02 febbraio 2023 10:00

Possiamo ancora parlare con Benjamin Netanyahu? La questione dell’opportunità di un dialogo con personalità diaboliche si pone regolarmente, come dimostra il recente caso di Vladimir Putin. Un altro esempio si è verificato quando l’Austria è stata isolata per aver dato spazio al leader di estrema destra Jörg Haider.

Per il momento nessuno ha osato chiedere un boicottaggio di Netanyahu, che anzi il 2 febbraio arriverà a Parigi per incontrare Emmanuel Macron. Resta il fatto che i leader politici con cui “Bibi” ha costruito la coalizione di governo in Israele fanno sembrare moderati tutti i rappresentanti dell’estrema destra europea.

In Israele l’argomento preoccupa, in prospettiva, e il governo cerca di evitare un possibile isolamento causato dalla svolta intrapresa dallo stato ebraico. Le prime settimane del nuovo esecutivo hanno fatto scattare un avviso di tempesta sulla regione, dovuto all’aumento della violenza che da gennaio ha provocato decine di morti (israeliani e palestinesi) ma anche alle minacce nei confronti della democrazia israeliana.

Crociata ideologica
Segno di un cambiamento epocale, i paesi arabi del golfo che hanno stretto legami con Israele stanno chiudendo gli occhi sulla questione palestinese. I loro rapporti nel campo della sicurezza con Tel Aviv sono evidentemente più importanti. Il 1 febbraio Mahamat Déby, presidente del Ciad, un paese musulmano dell’Africa centrale, si trovava a Gerusalemme e ha annunciato l’apertura di un’ambasciata nello stato ebraico.

La visita di Déby contrasta con quella del segretario di stato americano Antony Blinken, avvenuta all’inizio della settimana.

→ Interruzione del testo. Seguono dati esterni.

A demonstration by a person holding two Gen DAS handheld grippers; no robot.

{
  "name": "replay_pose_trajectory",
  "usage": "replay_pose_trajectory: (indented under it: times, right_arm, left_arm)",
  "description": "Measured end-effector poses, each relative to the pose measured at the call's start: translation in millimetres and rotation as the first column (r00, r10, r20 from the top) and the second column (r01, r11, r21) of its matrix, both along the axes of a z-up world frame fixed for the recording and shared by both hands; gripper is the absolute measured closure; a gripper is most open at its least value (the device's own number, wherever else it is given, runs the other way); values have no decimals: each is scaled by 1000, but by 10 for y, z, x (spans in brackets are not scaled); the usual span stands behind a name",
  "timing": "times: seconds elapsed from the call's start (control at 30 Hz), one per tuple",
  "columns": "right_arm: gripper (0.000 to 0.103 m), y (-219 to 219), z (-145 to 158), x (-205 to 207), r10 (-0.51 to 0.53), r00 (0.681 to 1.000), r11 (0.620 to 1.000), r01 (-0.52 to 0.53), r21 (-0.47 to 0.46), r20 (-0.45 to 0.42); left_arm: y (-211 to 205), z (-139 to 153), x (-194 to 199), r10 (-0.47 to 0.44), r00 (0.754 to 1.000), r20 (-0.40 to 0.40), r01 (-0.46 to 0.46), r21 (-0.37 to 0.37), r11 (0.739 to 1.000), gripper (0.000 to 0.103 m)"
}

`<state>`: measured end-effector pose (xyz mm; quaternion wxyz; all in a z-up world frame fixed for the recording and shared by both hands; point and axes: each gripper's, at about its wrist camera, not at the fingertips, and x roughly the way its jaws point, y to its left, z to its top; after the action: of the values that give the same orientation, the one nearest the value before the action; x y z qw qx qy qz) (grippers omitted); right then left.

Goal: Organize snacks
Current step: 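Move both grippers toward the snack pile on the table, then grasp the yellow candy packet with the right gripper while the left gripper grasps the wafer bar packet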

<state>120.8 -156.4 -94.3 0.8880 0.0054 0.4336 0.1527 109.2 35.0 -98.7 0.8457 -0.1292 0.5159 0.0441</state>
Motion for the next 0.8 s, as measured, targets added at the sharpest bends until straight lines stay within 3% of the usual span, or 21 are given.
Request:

Blinken, arrivato in Israele per fare appello alla calma dopo l’escalation di violenza dei giorni precedenti, rappresenta un’amministrazione democratica, e Netanyahu non ha mai nascosto la propria ostilità nei confronti del Partito democratico statunitense, intensificata ai tempi di Barack Obama.

L’impasse attuale con Teheran rafforza la posizione di Netanyahu

Davanti ai mezzi d’informazione e affiancato da Netanyahu, Blinken ha messo in guardia contro la possibilità di una regressione democratica in Israele, condannando lo sviluppo di nuove colonie in Cisgiordania. Come se non bastasse, il segretario di stato ha incontrato i rappresentanti della società civile che Netanyahu considera come “nemici”.

Questa presa di posizione potrà alterare il corso della politica israeliana? È poco probabile, perché Netanyahu e la sua coalizione si sono imbarcati in una crociata ideologica che potrebbe cambiare la natura dello stato ebraico e non si lasceranno influenzare da attori esterni. Nemmeno da Washington.

La distanza sarebbe ancora più netta con l’Europa se mai il vecchio continente dovesse mostrarsi in disaccordo, tanto più che Netanyahu ha in mano una carta importante che riguarda l’Iran, come dimostra il raid israeliano contro una fabbrica militare effettuato tra il 28 e il 29 gennaio. L’impasse attuale con Teheran rafforza la posizione di Netanyahu, che è sempre stato contrario a qualsiasi accordo con l’Iran.

Il granello di sabbia nella postura del leader israeliano è il rischio di un’esplosione dei palestinesi, ormai dimenticati da tutti, con la possibilità che l’assenza di qualsiasi speranza porti alla violenza. Gli alleati occidentali di Israele possono davvero difendere il diritto in Ucraina e ignorarlo in Palestina? Affrontare la questione dei rapporti con Israele potrebbe diventare inevitabile. Potremmo ancora parlare con Benjamin Netanyahu se la sua coalizione assestasse il colpo di grazia a qualsiasi prospettiva di pace?